> [Exercise requirements]: Go through the records below and show every line with the string "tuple".

> [Available data]:

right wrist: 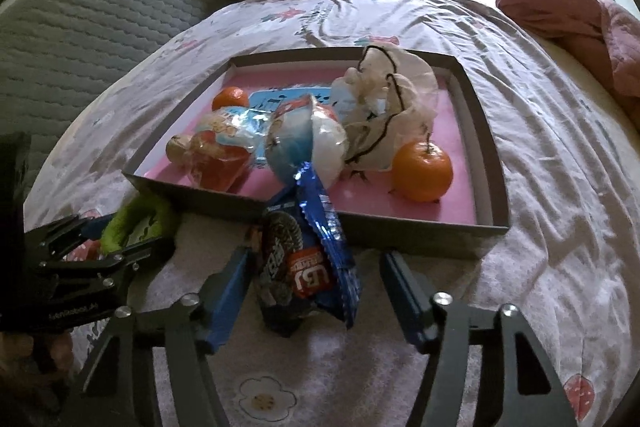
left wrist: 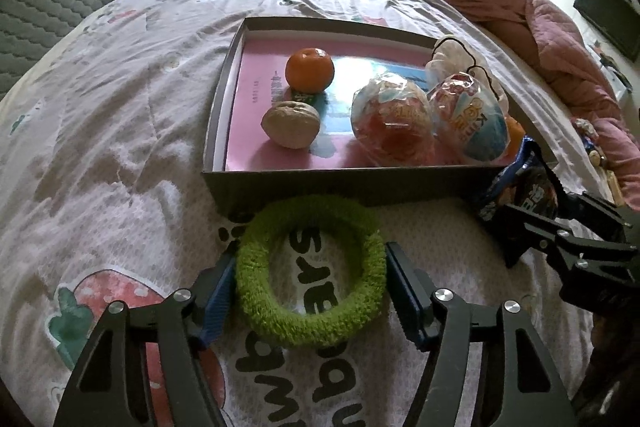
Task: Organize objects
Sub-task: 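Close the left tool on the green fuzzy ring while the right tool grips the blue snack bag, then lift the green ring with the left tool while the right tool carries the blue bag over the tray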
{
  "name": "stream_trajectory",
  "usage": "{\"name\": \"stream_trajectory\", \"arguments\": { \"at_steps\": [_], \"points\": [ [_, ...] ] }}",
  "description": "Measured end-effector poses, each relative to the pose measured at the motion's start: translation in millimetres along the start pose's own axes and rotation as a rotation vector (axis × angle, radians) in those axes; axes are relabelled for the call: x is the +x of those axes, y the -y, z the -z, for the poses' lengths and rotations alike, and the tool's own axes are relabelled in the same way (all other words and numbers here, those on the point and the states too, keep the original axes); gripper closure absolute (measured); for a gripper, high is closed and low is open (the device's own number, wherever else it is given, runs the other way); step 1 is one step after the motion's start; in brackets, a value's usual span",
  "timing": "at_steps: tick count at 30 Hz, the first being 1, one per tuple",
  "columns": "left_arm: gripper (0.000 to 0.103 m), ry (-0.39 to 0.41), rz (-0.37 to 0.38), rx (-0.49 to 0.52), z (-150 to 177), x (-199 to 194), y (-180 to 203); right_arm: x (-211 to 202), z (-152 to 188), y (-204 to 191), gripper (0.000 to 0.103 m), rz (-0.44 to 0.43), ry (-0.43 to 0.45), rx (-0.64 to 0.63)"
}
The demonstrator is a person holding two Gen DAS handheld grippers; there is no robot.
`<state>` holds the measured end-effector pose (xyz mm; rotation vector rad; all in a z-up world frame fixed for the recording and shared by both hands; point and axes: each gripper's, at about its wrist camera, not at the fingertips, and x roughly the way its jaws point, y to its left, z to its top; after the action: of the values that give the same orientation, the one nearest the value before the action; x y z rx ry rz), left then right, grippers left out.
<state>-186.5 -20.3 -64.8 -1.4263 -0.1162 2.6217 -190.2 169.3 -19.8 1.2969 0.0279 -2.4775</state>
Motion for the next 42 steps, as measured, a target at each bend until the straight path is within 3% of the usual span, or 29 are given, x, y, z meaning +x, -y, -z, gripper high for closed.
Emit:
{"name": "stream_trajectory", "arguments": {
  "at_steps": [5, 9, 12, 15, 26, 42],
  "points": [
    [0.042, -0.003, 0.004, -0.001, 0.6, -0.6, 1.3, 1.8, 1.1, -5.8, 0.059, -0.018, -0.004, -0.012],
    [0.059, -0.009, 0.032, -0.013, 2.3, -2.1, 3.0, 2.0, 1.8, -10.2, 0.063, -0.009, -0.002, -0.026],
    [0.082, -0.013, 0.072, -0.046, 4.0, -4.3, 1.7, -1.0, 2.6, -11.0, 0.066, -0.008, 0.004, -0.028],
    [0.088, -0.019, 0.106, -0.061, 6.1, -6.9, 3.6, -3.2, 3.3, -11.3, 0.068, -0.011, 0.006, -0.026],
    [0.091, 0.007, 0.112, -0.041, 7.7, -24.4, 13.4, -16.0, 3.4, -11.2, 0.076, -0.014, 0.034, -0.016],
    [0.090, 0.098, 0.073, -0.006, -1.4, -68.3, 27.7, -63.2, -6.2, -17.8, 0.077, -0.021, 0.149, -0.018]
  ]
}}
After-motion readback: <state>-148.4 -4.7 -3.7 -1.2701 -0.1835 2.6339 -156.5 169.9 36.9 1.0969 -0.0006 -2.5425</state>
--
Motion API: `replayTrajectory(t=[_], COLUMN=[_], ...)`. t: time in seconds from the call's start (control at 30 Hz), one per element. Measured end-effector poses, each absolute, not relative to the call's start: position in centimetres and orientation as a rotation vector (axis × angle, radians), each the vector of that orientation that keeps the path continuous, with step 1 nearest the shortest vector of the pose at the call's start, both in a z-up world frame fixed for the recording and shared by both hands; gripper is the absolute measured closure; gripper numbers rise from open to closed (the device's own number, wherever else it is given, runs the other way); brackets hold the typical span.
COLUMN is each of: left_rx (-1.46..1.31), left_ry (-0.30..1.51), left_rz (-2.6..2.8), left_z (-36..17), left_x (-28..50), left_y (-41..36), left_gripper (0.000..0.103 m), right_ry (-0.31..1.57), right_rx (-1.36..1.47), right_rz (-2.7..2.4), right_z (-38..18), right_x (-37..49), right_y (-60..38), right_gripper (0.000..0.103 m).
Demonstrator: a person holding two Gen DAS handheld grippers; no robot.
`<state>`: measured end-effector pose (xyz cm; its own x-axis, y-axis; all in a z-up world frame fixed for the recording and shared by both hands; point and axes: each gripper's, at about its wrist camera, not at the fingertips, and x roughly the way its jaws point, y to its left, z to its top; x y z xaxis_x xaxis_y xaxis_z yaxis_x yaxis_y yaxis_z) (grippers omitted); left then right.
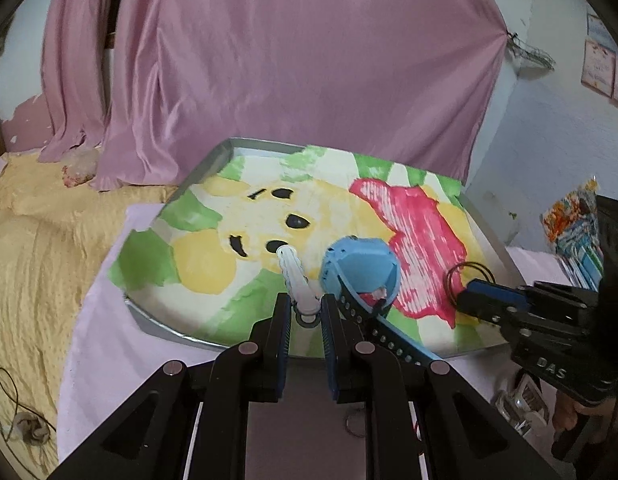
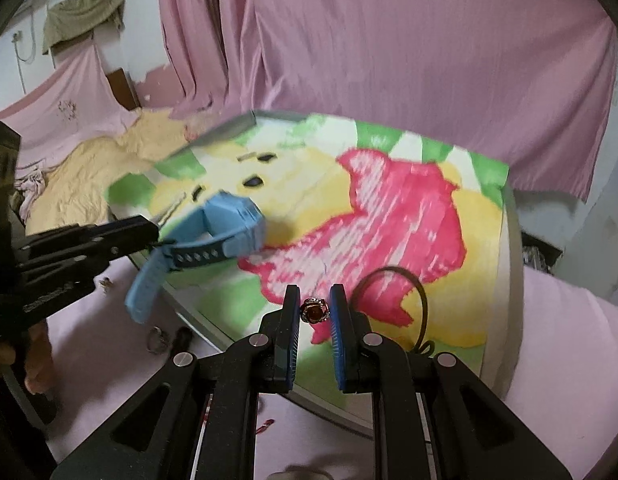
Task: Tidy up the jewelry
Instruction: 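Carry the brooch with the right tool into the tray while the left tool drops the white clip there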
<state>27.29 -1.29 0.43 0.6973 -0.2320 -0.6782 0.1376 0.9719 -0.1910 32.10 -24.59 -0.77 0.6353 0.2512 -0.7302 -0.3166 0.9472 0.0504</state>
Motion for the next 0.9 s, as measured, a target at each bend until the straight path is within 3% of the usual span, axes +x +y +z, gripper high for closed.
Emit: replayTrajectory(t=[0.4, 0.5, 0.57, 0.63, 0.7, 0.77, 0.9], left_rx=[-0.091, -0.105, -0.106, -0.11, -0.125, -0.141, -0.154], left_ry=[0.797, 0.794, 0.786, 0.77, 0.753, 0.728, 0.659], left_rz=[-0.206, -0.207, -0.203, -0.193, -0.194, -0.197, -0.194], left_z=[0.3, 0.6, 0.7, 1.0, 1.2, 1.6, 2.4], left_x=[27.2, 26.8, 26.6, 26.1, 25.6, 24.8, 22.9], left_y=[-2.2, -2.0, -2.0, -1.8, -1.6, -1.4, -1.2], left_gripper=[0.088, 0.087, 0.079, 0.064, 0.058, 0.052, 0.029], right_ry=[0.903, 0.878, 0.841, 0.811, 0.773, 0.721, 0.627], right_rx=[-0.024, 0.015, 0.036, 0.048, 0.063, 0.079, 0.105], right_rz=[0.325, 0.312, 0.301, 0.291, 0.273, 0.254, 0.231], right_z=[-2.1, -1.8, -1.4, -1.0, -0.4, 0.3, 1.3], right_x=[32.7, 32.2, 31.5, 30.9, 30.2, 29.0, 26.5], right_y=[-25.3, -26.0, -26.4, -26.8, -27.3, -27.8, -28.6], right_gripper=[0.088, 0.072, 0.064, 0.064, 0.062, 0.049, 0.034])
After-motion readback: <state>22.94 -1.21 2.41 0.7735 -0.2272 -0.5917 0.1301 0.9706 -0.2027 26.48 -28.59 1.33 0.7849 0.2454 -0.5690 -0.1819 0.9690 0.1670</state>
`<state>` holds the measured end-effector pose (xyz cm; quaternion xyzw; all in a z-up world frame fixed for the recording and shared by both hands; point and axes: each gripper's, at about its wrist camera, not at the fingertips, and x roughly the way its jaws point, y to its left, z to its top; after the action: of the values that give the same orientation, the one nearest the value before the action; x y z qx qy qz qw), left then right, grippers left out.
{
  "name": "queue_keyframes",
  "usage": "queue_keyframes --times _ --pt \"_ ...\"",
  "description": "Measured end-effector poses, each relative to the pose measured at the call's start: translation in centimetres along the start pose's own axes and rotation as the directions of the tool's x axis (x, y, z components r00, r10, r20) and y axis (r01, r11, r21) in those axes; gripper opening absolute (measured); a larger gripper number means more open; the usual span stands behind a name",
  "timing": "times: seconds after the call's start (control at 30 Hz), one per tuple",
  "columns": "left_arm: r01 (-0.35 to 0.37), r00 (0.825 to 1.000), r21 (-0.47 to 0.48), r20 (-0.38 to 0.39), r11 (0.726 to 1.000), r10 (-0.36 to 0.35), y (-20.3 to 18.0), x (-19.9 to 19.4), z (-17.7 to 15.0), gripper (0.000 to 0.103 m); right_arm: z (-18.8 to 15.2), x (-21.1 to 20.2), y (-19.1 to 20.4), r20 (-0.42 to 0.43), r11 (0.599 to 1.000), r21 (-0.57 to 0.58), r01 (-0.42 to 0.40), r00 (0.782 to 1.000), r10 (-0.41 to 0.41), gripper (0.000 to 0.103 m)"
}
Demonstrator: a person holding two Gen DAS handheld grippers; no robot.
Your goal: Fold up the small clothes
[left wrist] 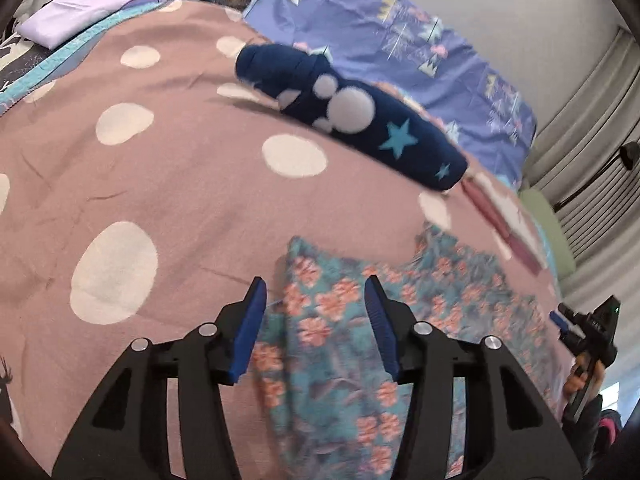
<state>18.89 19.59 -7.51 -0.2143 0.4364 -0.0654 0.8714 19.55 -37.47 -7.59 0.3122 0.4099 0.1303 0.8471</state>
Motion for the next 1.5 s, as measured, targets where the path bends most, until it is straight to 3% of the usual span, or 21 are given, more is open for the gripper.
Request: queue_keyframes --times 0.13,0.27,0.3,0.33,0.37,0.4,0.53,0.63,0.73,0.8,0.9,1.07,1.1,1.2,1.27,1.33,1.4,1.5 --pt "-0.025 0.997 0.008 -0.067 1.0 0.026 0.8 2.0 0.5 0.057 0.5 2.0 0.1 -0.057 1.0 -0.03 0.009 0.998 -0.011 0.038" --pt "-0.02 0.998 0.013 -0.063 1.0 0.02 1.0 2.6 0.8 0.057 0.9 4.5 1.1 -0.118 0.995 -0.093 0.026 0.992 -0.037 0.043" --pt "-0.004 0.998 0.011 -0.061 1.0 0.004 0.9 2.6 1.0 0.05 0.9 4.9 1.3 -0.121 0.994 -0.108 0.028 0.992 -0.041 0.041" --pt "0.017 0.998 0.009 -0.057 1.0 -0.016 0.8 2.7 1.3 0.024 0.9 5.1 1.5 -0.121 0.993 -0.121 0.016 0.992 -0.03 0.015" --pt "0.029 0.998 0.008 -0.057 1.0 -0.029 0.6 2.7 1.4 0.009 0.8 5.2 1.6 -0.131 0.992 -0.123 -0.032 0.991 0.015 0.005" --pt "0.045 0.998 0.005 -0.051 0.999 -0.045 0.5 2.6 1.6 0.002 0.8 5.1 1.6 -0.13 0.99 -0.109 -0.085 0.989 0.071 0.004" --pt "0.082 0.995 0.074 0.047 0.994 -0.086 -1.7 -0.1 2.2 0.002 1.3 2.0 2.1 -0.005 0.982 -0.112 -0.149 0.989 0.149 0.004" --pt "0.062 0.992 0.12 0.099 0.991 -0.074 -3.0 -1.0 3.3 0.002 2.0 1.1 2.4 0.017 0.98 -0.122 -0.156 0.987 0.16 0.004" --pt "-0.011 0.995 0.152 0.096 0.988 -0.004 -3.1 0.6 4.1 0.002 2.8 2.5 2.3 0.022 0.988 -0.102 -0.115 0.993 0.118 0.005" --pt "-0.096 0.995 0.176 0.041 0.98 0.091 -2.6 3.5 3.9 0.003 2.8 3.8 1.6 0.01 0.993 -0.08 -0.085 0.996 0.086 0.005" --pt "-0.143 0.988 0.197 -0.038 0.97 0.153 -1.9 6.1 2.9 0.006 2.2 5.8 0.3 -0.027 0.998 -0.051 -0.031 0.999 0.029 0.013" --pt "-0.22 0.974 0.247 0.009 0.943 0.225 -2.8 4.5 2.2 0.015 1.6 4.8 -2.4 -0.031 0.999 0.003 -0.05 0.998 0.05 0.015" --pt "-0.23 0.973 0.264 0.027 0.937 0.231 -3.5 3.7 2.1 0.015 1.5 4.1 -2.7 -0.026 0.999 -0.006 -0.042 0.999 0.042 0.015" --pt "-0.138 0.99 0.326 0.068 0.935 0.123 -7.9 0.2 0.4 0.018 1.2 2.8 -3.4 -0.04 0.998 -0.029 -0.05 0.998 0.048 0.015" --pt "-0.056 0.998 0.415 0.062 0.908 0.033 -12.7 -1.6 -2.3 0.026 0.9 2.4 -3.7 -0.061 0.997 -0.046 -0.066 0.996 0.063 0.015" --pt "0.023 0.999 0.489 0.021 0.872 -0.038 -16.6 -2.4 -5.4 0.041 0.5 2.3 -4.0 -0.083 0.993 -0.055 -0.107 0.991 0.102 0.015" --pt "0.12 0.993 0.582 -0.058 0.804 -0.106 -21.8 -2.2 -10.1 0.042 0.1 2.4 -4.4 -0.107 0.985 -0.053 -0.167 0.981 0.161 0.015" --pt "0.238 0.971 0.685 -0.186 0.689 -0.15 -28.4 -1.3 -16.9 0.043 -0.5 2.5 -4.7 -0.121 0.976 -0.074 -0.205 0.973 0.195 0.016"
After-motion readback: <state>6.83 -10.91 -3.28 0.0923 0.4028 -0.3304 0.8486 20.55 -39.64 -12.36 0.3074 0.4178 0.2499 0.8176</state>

> [Response]:
  "timing": "at_steps: tick count at 30 Hz, the first being 1, one per tuple",
  "timing": "times: seconds after the call's start (control at 30 Hz), one per tuple",

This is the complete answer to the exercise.